Joeri Dequevy

Personal information
- Date of birth: 27 April 1988 (age 38)
- Place of birth: Brussels, Belgium
- Height: 1.76 m (5 ft 9 in)
- Position: Winger

Team information
- Current team: Londerzeel

Youth career
- 1994–2006: Anderlecht
- 2006–2008: Roeselare

Senior career*
- Years: Team / Apps / (Gls)
- 2007–2010: Roeselare / 68 / (6)
- 2010–2012: Lierse / 33 / (0)
- 2012–2015: Sint-Truiden / 91 / (27)
- 2015–2017: Antwerp / 64 / (8)
- 2018–2019: Oud-Heverlee Leuven / 32 / (3)
- 2019–2021: RWDM / 30 / (2)
- 2022–2023: Westerlo / 0 / (0)
- 2022–2023: → Houtvenne (loan) / 13 / (4)
- 2023–2024: Houtvenne / 2 / (0)
- 2024: → Londerzeel (loan) / 0 / (0)
- 2024–: Londerzeel / 0 / (0)

International career
- 2009–2010: Belgium U21 / 5 / (1)

= Joeri Dequevy =

Belgian footballer

Joeri Dequevy (born 27 April 1988) is a Belgian footballer who plays as a winger for Londerzeel in the Belgian Division 3.

==Career==

Dequevy started his professional career at K.S.V. Roeselare. He played 68 matches in the Belgian First Division scoring six goals.
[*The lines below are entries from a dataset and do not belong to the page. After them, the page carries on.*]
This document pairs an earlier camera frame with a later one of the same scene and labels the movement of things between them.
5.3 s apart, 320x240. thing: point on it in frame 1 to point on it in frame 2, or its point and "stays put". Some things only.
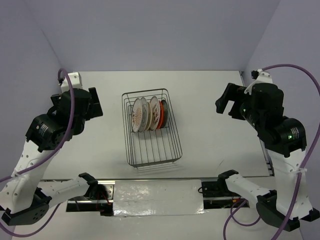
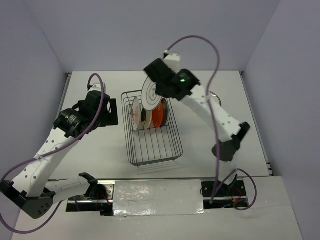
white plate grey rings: x=144 y=114 to x=150 y=100
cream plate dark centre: x=150 y=115 stays put
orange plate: x=163 y=114 stays put
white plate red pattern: x=156 y=109 to x=215 y=97
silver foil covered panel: x=160 y=197 stays put
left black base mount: x=99 y=197 stays put
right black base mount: x=216 y=194 stays put
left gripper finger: x=95 y=110 to x=112 y=119
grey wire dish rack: x=150 y=148 stays put
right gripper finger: x=232 y=93 to x=159 y=72
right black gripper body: x=250 y=111 to x=159 y=91
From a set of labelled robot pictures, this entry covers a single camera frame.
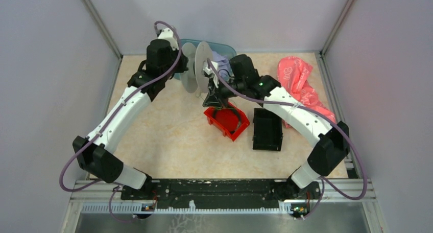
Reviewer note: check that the grey slotted cable duct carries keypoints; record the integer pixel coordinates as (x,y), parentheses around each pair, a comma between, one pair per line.
(143,208)

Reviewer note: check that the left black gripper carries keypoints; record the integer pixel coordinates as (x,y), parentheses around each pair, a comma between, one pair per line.
(183,66)

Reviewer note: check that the grey plastic cable spool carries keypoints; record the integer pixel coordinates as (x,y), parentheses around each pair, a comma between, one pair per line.
(197,67)

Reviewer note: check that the teal plastic basin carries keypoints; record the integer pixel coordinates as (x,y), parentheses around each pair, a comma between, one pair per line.
(224,50)

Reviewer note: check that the pink patterned cloth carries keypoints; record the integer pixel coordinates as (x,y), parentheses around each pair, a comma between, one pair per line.
(293,73)

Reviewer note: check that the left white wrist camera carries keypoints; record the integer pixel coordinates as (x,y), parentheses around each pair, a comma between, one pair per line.
(171,36)

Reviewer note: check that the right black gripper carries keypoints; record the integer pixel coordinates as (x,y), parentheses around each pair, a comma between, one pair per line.
(212,100)

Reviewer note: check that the red plastic bin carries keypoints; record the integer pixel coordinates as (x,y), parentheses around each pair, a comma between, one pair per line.
(230,120)

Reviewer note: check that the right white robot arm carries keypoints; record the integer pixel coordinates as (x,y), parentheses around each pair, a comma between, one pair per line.
(328,139)

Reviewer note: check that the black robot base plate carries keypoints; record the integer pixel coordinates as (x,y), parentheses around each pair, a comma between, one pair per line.
(221,193)

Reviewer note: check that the black plastic bin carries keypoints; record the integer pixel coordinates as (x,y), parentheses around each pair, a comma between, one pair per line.
(267,133)

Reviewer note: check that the purple cloth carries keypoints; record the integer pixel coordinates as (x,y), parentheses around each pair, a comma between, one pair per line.
(223,64)

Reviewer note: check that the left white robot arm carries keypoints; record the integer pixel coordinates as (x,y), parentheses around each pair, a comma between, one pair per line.
(95,152)

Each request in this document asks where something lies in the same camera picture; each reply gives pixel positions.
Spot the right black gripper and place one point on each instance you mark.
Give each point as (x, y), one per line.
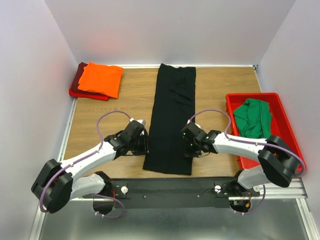
(188, 153)

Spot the red folded t shirt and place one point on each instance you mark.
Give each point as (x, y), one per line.
(88, 95)

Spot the orange folded t shirt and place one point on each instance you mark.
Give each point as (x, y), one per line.
(101, 79)

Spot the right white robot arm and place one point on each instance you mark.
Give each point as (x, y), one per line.
(277, 164)

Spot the maroon folded t shirt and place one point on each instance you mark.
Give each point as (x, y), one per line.
(78, 74)

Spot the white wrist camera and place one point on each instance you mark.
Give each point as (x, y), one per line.
(189, 121)
(141, 121)

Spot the red plastic bin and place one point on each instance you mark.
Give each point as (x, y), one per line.
(279, 125)

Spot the green t shirt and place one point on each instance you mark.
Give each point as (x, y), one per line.
(253, 119)

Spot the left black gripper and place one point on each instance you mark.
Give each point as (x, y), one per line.
(145, 149)

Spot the black t shirt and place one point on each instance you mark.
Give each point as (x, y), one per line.
(174, 104)

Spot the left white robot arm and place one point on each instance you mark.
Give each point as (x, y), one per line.
(59, 182)

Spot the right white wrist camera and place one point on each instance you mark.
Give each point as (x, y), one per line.
(189, 121)

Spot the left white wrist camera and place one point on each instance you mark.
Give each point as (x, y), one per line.
(141, 121)

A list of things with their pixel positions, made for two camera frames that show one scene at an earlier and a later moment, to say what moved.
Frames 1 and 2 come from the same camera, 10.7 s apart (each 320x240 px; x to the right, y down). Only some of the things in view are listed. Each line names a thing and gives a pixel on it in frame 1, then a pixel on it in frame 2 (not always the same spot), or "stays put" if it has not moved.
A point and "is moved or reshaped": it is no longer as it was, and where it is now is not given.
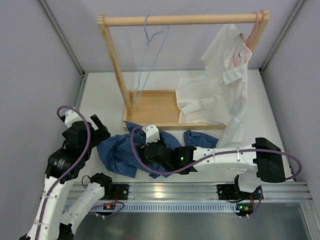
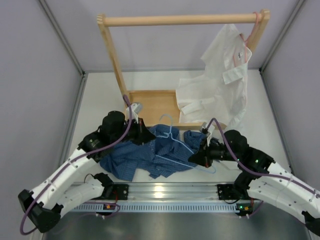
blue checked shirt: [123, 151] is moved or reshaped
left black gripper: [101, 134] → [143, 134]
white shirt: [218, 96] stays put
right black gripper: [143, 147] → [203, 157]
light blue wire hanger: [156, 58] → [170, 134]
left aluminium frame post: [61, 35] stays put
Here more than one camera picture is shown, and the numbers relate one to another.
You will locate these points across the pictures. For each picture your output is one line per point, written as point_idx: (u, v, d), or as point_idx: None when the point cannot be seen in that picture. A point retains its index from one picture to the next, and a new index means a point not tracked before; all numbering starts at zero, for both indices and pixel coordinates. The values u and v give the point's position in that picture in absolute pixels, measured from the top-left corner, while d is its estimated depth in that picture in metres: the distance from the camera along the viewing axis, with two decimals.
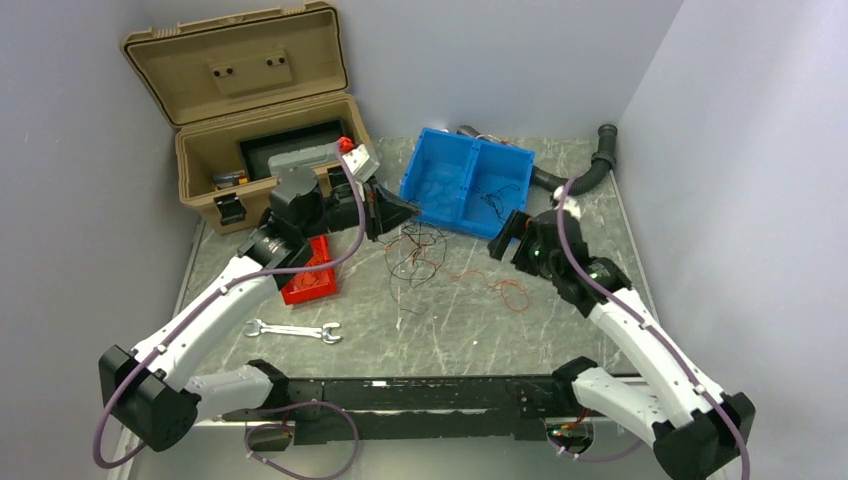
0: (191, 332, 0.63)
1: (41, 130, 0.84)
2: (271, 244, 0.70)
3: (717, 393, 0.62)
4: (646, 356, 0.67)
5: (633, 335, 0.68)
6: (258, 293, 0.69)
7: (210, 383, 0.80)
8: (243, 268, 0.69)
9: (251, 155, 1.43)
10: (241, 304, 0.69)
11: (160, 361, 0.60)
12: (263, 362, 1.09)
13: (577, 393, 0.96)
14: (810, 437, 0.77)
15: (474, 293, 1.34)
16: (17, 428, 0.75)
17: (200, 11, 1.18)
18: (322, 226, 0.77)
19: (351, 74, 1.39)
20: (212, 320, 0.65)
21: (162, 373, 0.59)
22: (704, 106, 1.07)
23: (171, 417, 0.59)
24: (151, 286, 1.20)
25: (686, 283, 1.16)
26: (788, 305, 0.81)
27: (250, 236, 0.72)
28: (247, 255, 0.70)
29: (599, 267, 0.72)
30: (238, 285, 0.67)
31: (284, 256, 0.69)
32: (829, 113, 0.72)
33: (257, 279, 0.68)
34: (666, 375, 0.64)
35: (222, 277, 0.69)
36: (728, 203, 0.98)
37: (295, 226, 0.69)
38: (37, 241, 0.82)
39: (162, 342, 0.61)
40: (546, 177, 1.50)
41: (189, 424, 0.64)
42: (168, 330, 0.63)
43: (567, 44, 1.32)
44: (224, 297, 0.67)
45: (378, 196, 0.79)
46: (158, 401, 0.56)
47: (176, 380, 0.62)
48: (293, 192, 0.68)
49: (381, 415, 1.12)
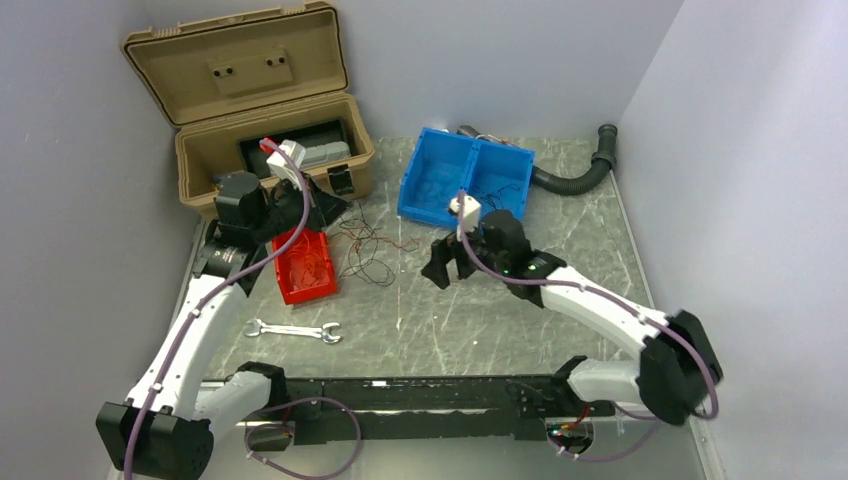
0: (182, 361, 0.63)
1: (42, 131, 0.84)
2: (225, 255, 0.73)
3: (657, 316, 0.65)
4: (590, 308, 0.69)
5: (577, 299, 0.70)
6: (230, 304, 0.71)
7: (214, 402, 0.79)
8: (207, 286, 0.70)
9: (251, 155, 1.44)
10: (218, 320, 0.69)
11: (162, 398, 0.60)
12: (251, 363, 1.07)
13: (575, 386, 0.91)
14: (808, 439, 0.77)
15: (474, 292, 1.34)
16: (19, 429, 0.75)
17: (200, 10, 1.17)
18: (272, 229, 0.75)
19: (351, 73, 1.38)
20: (196, 343, 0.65)
21: (168, 408, 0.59)
22: (704, 107, 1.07)
23: (194, 444, 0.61)
24: (151, 285, 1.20)
25: (686, 285, 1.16)
26: (791, 307, 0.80)
27: (200, 255, 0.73)
28: (206, 273, 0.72)
29: (535, 261, 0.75)
30: (209, 304, 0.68)
31: (244, 260, 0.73)
32: (830, 116, 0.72)
33: (226, 291, 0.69)
34: (614, 318, 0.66)
35: (189, 301, 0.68)
36: (727, 203, 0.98)
37: (249, 228, 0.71)
38: (37, 241, 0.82)
39: (155, 381, 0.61)
40: (546, 177, 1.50)
41: (209, 448, 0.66)
42: (156, 368, 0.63)
43: (567, 43, 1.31)
44: (198, 319, 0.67)
45: (314, 186, 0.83)
46: (181, 429, 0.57)
47: (185, 409, 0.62)
48: (239, 193, 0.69)
49: (381, 414, 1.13)
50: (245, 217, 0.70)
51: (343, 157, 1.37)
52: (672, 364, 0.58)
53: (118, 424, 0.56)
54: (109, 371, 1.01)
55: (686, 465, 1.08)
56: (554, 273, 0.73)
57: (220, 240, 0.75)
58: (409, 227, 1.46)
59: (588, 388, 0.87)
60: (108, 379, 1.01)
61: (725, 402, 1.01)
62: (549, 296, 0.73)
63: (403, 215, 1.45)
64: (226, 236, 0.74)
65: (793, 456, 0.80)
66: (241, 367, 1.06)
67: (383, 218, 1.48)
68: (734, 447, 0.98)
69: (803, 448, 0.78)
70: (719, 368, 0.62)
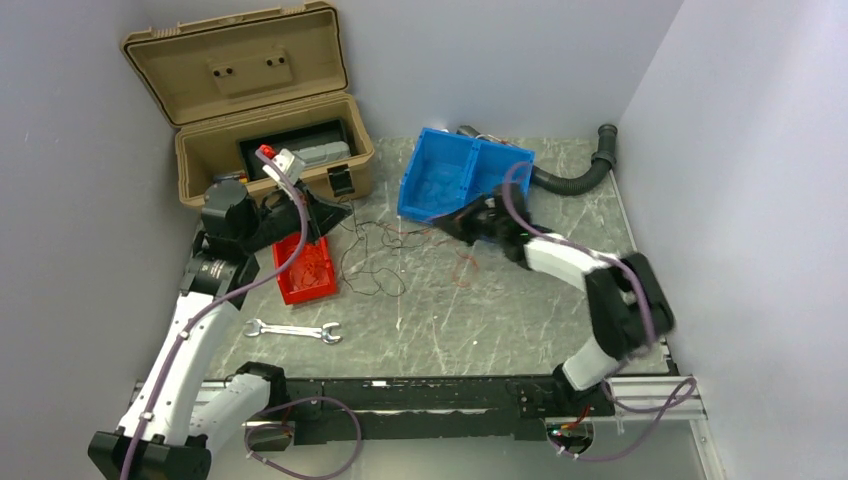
0: (172, 388, 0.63)
1: (41, 130, 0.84)
2: (212, 269, 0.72)
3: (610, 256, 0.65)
4: (559, 257, 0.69)
5: (552, 253, 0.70)
6: (219, 324, 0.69)
7: (213, 414, 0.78)
8: (195, 305, 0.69)
9: (251, 154, 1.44)
10: (208, 342, 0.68)
11: (153, 427, 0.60)
12: (251, 363, 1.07)
13: (569, 374, 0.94)
14: (807, 437, 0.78)
15: (474, 293, 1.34)
16: (18, 430, 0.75)
17: (200, 10, 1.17)
18: (261, 240, 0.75)
19: (351, 74, 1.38)
20: (185, 367, 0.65)
21: (159, 437, 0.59)
22: (703, 108, 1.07)
23: (188, 468, 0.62)
24: (151, 285, 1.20)
25: (685, 285, 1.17)
26: (793, 306, 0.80)
27: (188, 269, 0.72)
28: (194, 290, 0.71)
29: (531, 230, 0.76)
30: (198, 325, 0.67)
31: (233, 274, 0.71)
32: (829, 115, 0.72)
33: (215, 310, 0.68)
34: (575, 263, 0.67)
35: (178, 322, 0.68)
36: (727, 203, 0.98)
37: (237, 240, 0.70)
38: (38, 240, 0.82)
39: (145, 410, 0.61)
40: (546, 177, 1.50)
41: (207, 465, 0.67)
42: (146, 395, 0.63)
43: (567, 43, 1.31)
44: (186, 342, 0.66)
45: (311, 198, 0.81)
46: (172, 457, 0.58)
47: (178, 434, 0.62)
48: (225, 206, 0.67)
49: (381, 414, 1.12)
50: (232, 229, 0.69)
51: (343, 157, 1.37)
52: (611, 291, 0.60)
53: (109, 455, 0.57)
54: (109, 370, 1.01)
55: (686, 465, 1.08)
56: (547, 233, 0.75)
57: (208, 253, 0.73)
58: (408, 227, 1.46)
59: (579, 377, 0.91)
60: (108, 379, 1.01)
61: (724, 401, 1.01)
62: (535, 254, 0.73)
63: (403, 215, 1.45)
64: (214, 249, 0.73)
65: (793, 455, 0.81)
66: (241, 367, 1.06)
67: (384, 217, 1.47)
68: (733, 447, 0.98)
69: (804, 446, 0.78)
70: (670, 312, 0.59)
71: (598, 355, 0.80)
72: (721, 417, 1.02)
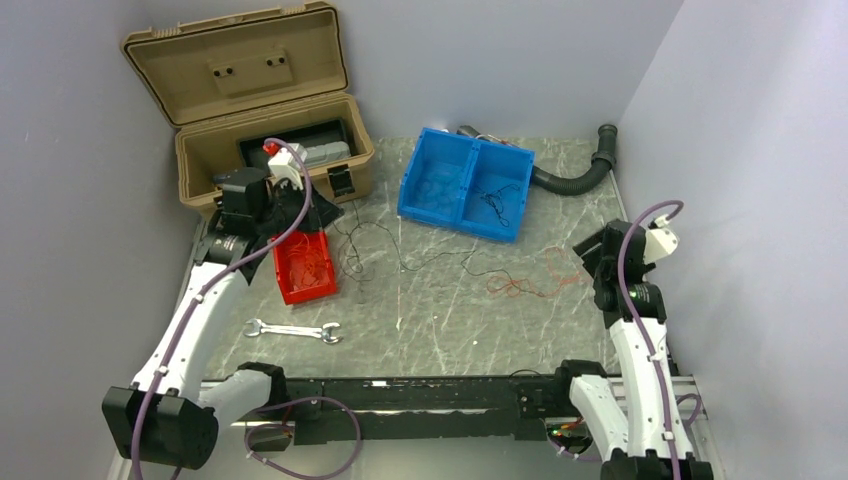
0: (186, 346, 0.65)
1: (41, 131, 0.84)
2: (226, 243, 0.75)
3: (680, 449, 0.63)
4: (632, 371, 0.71)
5: (636, 360, 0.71)
6: (230, 292, 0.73)
7: (216, 394, 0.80)
8: (209, 273, 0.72)
9: (251, 154, 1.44)
10: (221, 307, 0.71)
11: (168, 381, 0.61)
12: (252, 363, 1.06)
13: (574, 389, 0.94)
14: (806, 438, 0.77)
15: (474, 293, 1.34)
16: (19, 429, 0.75)
17: (200, 10, 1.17)
18: (274, 224, 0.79)
19: (352, 73, 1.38)
20: (201, 327, 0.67)
21: (174, 391, 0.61)
22: (703, 109, 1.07)
23: (199, 429, 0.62)
24: (151, 285, 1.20)
25: (684, 286, 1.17)
26: (794, 308, 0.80)
27: (201, 244, 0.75)
28: (207, 261, 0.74)
29: (640, 289, 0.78)
30: (212, 290, 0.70)
31: (245, 247, 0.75)
32: (828, 116, 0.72)
33: (228, 278, 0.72)
34: (644, 410, 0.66)
35: (193, 288, 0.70)
36: (727, 204, 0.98)
37: (252, 216, 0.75)
38: (37, 239, 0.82)
39: (161, 364, 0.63)
40: (546, 177, 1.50)
41: (214, 435, 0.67)
42: (162, 353, 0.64)
43: (567, 42, 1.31)
44: (201, 305, 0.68)
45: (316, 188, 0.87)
46: (186, 412, 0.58)
47: (190, 392, 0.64)
48: (245, 181, 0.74)
49: (381, 414, 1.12)
50: (249, 206, 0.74)
51: (343, 157, 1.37)
52: None
53: (124, 409, 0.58)
54: (109, 371, 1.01)
55: None
56: (648, 321, 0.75)
57: (222, 230, 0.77)
58: (409, 227, 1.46)
59: (583, 398, 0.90)
60: (108, 379, 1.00)
61: (724, 403, 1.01)
62: (621, 337, 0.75)
63: (403, 215, 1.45)
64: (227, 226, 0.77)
65: (792, 456, 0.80)
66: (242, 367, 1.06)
67: (383, 218, 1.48)
68: (732, 447, 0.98)
69: (802, 448, 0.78)
70: None
71: (598, 439, 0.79)
72: (720, 418, 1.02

For its First Division campaign, Lierse announced the signing of Dequevy on 27 June 2010. He signed a three-year contract. A move to Standard Liège fell through prior to his move to Lierse.

On 13 August 2012, Dequevy left Lierse for Belgian Second Division side Sint-Truiden.

In July 2015, Dequevy moved to Royal Antwerp in the Belgian Second Division for an undisclosed fee. He made 64 league appearances during his time there, scoring eight goals.

In January 2018, Dequevy moved to Oud-Heverlee Leuven. He made 32 league appearances for the club, scoring three goals.

In July 2019, it was announced that Dequevy had signed a two-year contract with RWDM with an option of an additional year. He made his debut for the club on 31 August in the starting lineup of a 0–2 home loss to Dender, before being substituted in the 72nd minute.